Não foi no entanto preciso muito tempo, nem teria sido necessária a consulta a uma psicóloga: já na escolinha, Bet voltava para casa com fome, pois perderia a merenda ao apostar que contaria até dez mais rápido que os coleguinhas.
No ensino fundamental, apostava a vida nas aulas de matemática e ciências biológicas com números e fórmulas que inventava.
Engravidou aos quatorze anos, apostando que não precisaria de camisinha se confiasse na tabelinha do ciclo menstrual – que se comprovou totalmente desregulado. Conseguiu arranjar casamento de fachada por conta da gravidez, mas não apareceu na igreja, porque fora acompanhar uma partida de futebol em que apostara o salário do mês.
Enfim, os frutos não caem longe da árvore…

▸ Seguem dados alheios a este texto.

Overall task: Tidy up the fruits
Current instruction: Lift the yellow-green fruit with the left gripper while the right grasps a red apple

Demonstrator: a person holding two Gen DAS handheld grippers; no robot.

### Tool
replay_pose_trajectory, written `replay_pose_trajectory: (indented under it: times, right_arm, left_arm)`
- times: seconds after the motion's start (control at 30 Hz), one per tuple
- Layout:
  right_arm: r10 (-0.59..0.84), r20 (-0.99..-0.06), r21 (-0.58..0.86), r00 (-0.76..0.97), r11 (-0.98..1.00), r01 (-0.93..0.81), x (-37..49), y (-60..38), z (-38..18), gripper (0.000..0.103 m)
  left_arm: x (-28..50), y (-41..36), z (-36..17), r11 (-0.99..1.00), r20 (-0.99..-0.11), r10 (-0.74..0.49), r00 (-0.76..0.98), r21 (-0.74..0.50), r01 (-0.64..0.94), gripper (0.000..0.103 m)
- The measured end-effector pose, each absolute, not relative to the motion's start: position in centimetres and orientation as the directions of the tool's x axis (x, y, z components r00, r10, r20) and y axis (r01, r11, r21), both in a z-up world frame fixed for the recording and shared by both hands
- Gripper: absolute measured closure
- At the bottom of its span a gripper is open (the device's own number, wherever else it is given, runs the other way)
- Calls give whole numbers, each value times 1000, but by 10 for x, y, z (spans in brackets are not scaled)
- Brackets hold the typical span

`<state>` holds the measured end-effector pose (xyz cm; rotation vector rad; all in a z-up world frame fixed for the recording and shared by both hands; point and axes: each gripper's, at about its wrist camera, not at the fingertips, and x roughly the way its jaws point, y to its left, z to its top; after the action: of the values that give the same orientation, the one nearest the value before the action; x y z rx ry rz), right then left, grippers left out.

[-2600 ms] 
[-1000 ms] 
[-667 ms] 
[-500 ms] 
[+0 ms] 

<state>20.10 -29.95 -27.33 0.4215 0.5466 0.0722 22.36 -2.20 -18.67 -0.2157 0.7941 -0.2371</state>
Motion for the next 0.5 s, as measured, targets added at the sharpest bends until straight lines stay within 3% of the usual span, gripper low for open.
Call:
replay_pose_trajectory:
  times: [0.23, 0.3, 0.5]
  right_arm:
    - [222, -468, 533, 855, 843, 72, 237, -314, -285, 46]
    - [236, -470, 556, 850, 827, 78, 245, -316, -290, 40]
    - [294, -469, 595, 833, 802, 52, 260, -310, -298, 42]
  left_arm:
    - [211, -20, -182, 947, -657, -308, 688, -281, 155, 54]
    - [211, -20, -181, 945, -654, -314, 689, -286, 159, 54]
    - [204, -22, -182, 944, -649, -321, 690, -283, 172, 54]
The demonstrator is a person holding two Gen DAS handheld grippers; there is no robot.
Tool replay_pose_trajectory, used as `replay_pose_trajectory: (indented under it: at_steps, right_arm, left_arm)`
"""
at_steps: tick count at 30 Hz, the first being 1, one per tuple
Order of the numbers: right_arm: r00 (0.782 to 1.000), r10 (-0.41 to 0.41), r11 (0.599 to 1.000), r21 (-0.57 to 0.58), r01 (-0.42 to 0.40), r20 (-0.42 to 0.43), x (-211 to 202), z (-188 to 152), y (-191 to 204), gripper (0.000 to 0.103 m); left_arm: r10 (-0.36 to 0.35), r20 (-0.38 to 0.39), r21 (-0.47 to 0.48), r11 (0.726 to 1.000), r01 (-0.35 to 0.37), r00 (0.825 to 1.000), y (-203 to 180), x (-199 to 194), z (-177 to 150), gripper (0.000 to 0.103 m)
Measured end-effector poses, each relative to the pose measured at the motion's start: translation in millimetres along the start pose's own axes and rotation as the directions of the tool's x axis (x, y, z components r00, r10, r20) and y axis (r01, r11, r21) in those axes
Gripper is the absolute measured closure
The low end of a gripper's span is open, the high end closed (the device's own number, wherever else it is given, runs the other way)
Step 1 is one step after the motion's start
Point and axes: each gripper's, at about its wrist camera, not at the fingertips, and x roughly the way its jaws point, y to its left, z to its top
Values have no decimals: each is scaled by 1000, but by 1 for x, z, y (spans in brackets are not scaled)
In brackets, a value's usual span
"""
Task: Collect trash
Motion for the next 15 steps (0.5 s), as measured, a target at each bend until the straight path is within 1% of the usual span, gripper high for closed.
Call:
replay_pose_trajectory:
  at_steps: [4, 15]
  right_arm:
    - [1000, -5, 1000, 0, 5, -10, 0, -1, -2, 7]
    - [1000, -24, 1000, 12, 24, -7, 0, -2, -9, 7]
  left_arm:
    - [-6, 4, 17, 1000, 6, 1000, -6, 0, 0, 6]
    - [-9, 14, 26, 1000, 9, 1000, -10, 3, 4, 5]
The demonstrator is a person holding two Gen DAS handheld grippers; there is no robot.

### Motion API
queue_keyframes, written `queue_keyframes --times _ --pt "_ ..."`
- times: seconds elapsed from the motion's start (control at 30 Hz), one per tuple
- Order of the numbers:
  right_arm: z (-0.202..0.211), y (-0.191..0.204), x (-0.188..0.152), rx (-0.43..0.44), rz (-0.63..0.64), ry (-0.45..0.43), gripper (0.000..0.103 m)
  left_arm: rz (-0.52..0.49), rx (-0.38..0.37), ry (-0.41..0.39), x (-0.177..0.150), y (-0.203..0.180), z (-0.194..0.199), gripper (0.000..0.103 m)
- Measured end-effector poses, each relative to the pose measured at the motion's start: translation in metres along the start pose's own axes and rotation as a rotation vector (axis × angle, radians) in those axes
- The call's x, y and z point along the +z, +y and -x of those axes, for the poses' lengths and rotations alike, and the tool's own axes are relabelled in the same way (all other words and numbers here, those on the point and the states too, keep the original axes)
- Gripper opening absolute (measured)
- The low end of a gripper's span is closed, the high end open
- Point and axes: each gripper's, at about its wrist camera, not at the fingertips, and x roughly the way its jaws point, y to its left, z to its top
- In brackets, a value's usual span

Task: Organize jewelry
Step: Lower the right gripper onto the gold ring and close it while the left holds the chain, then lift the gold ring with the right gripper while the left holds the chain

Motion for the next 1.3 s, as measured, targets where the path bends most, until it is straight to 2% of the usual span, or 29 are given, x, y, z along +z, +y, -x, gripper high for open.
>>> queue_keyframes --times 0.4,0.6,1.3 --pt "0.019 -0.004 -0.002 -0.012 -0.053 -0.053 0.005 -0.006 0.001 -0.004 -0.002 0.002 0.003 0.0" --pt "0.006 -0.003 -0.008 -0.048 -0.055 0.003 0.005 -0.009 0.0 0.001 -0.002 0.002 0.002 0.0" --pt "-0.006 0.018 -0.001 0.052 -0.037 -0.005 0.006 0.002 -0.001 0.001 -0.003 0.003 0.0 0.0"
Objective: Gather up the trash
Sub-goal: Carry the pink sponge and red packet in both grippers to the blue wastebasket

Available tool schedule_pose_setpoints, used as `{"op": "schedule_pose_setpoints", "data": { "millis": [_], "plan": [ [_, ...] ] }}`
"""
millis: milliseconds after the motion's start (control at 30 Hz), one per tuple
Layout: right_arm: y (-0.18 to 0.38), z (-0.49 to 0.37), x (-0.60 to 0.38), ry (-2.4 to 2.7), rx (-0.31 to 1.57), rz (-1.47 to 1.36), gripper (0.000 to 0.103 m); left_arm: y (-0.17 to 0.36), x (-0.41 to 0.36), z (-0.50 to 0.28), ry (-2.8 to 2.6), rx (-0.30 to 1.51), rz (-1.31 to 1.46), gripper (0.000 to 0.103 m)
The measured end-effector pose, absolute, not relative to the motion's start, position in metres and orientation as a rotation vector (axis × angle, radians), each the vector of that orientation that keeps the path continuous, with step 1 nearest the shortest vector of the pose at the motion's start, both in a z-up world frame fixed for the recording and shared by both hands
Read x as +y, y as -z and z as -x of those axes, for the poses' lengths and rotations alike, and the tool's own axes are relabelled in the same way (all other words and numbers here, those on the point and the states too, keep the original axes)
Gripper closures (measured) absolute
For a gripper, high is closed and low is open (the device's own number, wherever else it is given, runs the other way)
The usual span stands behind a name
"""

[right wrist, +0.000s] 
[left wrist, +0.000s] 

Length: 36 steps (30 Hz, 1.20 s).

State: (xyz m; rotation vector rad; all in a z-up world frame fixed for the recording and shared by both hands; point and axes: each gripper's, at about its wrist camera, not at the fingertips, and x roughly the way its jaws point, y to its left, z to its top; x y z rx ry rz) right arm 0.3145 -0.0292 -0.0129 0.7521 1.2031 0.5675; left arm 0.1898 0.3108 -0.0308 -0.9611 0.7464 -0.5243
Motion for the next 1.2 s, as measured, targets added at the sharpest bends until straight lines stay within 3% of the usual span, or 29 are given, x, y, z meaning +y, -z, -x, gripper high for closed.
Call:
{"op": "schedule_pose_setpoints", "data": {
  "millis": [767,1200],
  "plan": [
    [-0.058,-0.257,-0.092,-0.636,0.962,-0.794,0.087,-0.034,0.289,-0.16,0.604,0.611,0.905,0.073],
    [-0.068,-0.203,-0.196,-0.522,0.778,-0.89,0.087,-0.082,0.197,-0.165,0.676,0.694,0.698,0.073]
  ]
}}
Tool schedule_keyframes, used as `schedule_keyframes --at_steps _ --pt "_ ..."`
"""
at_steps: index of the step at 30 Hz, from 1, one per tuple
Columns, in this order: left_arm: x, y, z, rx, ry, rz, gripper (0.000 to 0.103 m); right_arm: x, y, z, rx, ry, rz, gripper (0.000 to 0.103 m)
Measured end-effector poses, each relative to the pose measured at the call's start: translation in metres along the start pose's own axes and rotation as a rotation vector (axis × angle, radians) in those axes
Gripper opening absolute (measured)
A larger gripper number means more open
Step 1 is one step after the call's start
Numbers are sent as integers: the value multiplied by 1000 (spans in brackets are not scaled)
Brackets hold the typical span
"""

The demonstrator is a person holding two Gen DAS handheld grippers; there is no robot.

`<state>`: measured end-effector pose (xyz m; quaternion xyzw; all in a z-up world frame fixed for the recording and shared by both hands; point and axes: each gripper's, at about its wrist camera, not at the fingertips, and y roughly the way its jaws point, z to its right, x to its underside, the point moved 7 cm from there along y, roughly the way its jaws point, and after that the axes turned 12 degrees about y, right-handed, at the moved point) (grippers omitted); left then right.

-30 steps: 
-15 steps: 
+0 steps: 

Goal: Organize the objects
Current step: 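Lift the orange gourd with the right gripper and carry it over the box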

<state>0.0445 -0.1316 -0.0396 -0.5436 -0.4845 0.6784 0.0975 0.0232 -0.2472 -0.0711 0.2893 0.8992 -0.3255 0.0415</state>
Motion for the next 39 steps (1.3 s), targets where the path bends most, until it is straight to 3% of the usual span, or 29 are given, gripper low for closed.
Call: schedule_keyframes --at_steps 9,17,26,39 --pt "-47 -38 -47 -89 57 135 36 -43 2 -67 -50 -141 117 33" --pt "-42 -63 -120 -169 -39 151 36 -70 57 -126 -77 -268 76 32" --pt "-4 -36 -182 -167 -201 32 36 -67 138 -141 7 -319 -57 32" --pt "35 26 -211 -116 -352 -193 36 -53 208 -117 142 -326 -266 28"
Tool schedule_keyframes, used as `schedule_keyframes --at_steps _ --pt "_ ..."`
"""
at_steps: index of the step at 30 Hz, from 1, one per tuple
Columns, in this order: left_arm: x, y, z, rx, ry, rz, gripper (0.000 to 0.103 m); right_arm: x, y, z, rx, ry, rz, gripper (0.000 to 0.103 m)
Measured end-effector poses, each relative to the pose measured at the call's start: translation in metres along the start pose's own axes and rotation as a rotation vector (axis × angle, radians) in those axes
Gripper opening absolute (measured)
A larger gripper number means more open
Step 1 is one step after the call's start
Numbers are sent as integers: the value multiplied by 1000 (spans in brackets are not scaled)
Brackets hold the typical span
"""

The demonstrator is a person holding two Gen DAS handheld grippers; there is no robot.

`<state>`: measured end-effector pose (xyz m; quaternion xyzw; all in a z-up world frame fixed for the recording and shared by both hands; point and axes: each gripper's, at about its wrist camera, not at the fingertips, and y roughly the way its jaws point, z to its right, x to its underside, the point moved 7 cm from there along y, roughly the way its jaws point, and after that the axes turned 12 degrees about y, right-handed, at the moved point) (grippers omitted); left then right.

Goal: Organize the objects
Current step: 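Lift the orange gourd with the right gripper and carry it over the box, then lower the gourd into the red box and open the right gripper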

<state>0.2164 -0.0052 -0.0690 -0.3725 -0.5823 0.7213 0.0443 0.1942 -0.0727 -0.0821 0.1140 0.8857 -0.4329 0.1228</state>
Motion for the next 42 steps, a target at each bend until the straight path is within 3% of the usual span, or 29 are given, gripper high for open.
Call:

Dava para perceber, desde cedo, que Bet recebera do pai não só a compulsão para apostar, mas também a sina de invariavelmente perder. Ela não estaria sozinha nessa tragédia, porém: em um ano, os brasileiros gastaram R$ 68 bilhões em apostas on-line. E a inadimplência atingiu, por enquanto, 1,3 milhão de apostadores.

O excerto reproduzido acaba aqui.